The Compensation Committee typically imposes time-based vesting conditions on stock options and restricted stock awards because it believes that time based vesting encourages recipients of awards to remain employed by the Company and continue to provide services to us, and also encourages recipients to build stockholder value over a long period of time. As with other issued shares of our common stock, recipients of restricted stock (but not stock options) awarded under the LTIP are entitled to receive dividends we pay on our common stock.

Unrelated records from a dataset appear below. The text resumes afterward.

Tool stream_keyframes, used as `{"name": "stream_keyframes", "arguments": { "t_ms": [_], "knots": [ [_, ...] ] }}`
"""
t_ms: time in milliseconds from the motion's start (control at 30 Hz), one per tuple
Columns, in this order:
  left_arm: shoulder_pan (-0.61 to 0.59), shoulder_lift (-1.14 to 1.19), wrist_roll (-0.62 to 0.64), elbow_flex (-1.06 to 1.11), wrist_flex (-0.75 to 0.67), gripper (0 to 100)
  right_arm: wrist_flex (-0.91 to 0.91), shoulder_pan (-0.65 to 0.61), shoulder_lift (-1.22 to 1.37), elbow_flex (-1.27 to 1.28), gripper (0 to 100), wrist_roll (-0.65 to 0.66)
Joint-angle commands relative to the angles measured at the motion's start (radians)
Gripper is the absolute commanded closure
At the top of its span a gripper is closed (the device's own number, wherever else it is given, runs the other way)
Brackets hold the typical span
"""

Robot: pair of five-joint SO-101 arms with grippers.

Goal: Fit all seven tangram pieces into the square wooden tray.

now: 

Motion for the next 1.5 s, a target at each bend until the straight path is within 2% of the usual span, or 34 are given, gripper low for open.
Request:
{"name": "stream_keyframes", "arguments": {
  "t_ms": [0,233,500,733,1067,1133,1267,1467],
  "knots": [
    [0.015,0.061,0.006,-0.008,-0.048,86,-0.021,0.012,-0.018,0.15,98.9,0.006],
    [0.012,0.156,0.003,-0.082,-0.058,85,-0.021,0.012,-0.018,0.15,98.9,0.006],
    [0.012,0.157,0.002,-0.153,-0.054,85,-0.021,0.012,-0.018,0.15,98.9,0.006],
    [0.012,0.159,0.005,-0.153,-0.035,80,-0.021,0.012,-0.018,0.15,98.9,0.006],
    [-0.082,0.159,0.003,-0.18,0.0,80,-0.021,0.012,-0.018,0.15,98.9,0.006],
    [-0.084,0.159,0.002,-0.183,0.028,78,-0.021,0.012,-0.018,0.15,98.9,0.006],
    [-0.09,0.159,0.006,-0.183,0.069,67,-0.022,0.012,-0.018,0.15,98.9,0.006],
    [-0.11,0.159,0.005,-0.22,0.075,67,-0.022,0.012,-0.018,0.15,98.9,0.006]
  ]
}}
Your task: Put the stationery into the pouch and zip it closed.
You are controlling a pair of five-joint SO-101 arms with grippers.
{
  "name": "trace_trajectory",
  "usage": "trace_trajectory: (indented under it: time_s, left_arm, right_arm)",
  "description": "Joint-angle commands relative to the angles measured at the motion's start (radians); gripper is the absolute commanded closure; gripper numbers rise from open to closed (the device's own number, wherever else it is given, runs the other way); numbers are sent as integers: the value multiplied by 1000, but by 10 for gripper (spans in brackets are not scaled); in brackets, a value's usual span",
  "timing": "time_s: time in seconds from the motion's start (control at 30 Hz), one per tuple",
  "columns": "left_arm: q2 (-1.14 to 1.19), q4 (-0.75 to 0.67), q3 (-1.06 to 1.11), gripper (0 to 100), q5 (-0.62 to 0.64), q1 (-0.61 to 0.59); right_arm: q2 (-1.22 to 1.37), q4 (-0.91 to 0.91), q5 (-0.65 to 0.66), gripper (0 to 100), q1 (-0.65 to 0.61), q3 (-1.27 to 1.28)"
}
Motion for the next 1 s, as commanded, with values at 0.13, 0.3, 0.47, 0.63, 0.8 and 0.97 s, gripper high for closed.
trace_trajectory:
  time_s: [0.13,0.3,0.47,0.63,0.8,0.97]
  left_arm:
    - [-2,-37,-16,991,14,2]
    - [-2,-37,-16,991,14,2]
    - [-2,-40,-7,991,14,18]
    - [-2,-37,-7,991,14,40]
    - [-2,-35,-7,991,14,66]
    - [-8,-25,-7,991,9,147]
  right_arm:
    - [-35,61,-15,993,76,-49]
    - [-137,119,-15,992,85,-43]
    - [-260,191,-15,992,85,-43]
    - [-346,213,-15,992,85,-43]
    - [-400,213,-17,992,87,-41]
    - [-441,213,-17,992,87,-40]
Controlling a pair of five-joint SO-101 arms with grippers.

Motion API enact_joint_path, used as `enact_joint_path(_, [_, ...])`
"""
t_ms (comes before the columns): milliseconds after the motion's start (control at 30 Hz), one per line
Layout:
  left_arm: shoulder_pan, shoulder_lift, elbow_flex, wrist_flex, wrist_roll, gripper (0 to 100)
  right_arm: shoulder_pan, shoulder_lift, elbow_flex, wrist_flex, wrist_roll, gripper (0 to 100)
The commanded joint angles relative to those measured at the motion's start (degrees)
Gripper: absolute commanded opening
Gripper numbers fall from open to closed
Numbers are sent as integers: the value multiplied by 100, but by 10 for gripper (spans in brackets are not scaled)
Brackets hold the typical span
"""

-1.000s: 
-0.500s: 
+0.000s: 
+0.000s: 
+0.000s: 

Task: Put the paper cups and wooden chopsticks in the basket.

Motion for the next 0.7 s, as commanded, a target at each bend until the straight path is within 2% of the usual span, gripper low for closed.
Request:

Risk in Our NEO Compensation Program
Our Compensation Committee believes that the mix and design of the elements of executive compensation do not encourage management to assume excessive risks. We believe the base salary levels of our executives mitigate excessive risk-taking behavior by providing reasonable predictability in the level of income earned by each executive and alleviating pressure on executives to focus exclusively on stock price performance to the detriment of other important business metrics. We also provide a mixture of both short-term and long-term incentives. With a significant weighting on long-term incentives that are subject to time-based vesting, we believe NEOs’ incentives are aligned with those of our stockholders and short-term risk taking is discouraged. In addition, the performance measures used for short-term incentives are intended to be challenging yet attainable, so that it is more likely than not that the executives will earn a substantial portion of their target bonus annually, which mitigates the potential that our executives will take excessive risks. The metrics we use are typically calculable in accordance with generally accepted accounting principles (GAAP) and audited at the end of the year. Also, for fiscal 2013, short-term incentives in the form of annual performance bonus payouts have been established, depending on an executive’s position, at between 40-85% of base salary for on-target performance. For fiscal 2014, the high end of the range was increased to 100% of base salary. Under the STIP, the Compensation Committee may determine that extraordinary performance warrants a higher payout but with a cap of 200% of targeted bonus, which the Compensation Committee believes mitigates the likelihood that our executives will take excessive risks. In addition, stock options and restricted stock awards granted to employees generally vest annually over three years, so executives always have a significant amount of unvested awards that could decrease significantly in value if our business is not managed for the long-term. The Compensation Committee further retains discretion under both the STIP and LTIP to reduce or not pay awards under such plans due to an NEO’s misconduct or poor performance.
How the Compensation Committee Chose Amounts and Formulas for Each Element
All diluted EPS amounts referred to below have been adjusted to reflect three-for-two stock splits in the form of 50% stock dividends paid in each February 2012 and July 2013.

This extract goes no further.